### [What to produce]
In the entries below, find the line with "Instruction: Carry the" and the line with "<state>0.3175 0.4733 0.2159". Print those two and everything between them exactly, and nothing else.

### [Record extracts]
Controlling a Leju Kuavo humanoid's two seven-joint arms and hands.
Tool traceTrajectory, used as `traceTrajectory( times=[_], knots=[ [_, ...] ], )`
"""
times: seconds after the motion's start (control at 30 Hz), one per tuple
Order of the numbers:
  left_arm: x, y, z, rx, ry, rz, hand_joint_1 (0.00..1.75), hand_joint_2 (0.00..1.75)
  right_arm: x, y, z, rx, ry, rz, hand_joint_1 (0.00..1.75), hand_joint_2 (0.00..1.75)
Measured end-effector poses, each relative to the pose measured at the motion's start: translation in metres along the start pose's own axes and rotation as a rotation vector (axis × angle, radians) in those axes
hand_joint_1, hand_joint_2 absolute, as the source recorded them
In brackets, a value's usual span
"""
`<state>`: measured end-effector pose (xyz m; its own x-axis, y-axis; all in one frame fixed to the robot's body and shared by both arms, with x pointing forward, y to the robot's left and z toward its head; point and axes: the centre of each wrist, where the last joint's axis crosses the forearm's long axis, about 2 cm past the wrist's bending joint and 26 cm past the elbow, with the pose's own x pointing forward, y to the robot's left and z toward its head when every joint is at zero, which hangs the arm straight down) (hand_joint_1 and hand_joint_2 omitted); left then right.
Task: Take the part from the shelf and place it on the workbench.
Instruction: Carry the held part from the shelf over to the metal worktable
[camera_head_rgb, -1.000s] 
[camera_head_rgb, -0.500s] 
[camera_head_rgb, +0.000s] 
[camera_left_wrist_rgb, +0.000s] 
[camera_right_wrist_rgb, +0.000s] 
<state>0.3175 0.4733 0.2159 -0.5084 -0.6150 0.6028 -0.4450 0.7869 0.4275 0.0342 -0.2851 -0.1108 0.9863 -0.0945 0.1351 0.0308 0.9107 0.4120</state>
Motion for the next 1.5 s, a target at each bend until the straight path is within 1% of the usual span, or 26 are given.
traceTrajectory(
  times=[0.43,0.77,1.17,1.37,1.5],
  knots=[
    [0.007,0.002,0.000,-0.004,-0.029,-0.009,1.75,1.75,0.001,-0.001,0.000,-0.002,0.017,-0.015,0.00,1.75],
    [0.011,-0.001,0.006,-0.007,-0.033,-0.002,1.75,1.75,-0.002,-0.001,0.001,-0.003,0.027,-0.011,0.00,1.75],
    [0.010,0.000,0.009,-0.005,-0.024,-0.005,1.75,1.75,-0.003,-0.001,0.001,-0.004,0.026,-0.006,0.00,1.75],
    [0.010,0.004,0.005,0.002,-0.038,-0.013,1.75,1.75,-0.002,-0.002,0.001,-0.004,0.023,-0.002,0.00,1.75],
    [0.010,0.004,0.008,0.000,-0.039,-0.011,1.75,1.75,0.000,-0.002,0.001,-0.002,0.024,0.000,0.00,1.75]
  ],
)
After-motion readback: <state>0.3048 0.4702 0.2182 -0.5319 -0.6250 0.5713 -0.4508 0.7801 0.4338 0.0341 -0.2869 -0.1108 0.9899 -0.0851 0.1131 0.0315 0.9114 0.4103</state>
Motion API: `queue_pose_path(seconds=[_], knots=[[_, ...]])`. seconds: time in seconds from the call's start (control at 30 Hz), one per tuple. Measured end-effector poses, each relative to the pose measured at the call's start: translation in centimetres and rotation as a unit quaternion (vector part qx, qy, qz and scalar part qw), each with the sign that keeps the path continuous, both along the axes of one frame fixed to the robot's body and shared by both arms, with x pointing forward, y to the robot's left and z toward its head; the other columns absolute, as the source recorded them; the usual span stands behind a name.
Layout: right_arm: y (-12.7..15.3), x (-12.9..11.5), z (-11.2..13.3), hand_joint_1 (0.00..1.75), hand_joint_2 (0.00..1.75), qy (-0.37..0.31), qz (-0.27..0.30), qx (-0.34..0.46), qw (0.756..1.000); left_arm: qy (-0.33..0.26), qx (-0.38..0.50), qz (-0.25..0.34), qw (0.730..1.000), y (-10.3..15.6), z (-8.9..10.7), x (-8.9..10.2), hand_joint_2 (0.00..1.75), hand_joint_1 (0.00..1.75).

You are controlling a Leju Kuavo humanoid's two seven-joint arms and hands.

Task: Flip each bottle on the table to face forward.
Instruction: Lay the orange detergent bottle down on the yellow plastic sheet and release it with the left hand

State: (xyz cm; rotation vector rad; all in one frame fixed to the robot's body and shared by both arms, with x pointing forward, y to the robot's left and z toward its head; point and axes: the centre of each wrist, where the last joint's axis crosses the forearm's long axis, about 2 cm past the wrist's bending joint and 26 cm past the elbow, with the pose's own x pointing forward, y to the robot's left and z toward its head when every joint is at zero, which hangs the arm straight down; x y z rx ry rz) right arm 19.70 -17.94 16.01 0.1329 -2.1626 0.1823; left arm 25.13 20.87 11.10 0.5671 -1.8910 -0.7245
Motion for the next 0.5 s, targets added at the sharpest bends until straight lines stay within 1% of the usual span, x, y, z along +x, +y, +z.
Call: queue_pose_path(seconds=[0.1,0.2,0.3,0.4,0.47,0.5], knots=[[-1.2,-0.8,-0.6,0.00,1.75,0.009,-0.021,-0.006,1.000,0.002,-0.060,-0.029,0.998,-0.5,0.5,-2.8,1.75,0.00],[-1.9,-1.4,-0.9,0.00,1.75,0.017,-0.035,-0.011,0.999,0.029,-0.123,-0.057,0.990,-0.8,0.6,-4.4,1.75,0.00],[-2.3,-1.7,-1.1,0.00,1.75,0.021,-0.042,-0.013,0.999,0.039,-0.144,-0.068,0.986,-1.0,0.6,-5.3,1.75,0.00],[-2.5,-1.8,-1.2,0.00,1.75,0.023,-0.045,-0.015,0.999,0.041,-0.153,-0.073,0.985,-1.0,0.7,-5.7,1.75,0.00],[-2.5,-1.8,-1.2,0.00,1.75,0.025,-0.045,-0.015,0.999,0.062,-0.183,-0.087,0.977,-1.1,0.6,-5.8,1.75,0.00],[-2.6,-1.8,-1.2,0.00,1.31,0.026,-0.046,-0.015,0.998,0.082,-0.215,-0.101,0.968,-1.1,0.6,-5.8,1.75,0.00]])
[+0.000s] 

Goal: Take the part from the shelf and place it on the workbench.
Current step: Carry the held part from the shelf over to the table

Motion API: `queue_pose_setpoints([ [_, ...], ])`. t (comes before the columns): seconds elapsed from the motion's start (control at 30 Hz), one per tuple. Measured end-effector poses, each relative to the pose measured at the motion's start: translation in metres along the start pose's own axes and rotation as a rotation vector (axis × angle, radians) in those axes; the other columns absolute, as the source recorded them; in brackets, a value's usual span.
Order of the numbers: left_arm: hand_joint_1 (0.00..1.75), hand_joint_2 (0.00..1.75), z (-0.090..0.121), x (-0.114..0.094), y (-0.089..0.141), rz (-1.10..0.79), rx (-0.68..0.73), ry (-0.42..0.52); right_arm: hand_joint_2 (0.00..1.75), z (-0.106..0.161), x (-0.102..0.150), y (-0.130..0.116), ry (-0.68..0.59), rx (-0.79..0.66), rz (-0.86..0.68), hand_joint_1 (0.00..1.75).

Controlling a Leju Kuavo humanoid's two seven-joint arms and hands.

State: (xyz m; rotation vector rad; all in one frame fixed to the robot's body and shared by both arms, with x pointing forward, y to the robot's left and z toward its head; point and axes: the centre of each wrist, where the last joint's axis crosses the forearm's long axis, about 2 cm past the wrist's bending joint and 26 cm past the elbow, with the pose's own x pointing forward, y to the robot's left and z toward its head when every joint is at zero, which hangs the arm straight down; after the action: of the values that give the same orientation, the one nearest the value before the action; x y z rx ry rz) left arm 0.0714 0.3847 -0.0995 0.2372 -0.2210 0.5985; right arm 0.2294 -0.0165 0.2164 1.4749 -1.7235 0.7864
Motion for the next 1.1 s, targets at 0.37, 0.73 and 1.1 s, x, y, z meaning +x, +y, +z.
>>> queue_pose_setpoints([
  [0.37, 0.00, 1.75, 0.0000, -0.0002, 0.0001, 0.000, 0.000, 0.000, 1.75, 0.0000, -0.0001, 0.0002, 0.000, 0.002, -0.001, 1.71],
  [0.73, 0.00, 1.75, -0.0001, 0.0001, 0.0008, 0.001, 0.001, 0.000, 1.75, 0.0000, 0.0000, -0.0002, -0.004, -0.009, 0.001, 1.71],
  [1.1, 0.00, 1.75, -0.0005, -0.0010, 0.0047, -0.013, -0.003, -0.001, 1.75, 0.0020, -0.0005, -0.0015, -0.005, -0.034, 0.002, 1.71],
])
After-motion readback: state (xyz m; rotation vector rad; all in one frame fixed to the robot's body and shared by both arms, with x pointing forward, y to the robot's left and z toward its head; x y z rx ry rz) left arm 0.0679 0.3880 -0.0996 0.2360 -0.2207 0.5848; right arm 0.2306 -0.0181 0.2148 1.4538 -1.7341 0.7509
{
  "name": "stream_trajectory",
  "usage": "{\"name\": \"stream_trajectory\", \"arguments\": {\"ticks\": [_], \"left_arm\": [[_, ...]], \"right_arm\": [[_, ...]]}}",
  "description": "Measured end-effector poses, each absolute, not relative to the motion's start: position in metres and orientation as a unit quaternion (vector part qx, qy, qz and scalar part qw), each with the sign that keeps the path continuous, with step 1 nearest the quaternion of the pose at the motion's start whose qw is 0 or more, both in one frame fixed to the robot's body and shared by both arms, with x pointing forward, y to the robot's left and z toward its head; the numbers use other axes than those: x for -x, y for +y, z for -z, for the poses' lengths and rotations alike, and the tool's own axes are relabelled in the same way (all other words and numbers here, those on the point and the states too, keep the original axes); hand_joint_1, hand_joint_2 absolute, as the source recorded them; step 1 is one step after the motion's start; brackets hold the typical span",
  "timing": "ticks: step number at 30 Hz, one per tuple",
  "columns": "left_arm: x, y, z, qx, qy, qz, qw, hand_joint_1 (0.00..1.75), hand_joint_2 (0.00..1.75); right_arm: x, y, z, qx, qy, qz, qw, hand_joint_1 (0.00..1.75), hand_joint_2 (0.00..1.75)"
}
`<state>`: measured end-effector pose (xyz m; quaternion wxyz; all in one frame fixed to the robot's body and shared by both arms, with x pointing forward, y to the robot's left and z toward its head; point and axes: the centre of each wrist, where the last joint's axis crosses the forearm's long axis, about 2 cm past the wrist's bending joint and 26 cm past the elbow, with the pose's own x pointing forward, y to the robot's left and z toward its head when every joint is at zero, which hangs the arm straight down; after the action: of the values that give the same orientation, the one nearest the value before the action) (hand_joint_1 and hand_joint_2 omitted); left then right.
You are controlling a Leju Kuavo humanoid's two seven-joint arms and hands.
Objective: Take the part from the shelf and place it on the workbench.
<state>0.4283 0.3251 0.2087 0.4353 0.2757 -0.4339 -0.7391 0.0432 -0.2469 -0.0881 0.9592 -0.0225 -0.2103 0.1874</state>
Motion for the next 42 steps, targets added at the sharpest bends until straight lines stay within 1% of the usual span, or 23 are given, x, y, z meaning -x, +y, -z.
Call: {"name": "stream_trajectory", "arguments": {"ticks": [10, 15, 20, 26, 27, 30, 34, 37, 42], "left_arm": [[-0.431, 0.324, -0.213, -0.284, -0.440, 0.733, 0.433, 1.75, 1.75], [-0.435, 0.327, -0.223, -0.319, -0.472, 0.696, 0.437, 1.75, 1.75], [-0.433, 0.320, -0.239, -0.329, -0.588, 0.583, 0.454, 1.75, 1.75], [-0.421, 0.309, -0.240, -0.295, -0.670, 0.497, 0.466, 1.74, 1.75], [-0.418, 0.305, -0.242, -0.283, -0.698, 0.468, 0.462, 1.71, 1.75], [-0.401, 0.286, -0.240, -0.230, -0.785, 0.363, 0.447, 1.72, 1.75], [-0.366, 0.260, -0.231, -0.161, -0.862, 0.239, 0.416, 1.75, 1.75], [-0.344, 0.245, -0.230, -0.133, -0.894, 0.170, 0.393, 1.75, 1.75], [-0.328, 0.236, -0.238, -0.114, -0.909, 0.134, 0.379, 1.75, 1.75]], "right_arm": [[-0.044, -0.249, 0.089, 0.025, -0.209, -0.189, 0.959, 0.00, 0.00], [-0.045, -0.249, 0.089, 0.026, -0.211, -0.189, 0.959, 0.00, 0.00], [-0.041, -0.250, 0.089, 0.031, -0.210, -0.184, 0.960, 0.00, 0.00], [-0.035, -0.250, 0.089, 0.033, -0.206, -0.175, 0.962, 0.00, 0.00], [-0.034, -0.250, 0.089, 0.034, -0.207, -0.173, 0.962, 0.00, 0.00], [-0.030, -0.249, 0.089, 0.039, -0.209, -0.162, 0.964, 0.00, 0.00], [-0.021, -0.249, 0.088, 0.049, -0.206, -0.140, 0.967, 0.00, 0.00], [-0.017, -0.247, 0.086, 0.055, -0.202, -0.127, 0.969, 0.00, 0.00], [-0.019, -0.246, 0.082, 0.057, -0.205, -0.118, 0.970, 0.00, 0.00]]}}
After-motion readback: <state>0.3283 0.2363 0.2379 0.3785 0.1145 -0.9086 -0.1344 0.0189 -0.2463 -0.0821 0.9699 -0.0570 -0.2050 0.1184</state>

### [Answer section]
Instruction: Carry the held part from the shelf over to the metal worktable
[camera_head_rgb, -1.000s] 
[camera_head_rgb, -0.500s] 
[camera_head_rgb, +0.000s] 
[camera_left_wrist_rgb, +0.000s] 
[camera_right_wrist_rgb, +0.000s] 
<state>0.3175 0.4733 0.2159 -0.5084 -0.6150 0.6028 -0.4450 0.7869 0.4275 0.0342 -0.2851 -0.1108 0.9863 -0.0945 0.1351 0.0308 0.9107 0.4120</state>

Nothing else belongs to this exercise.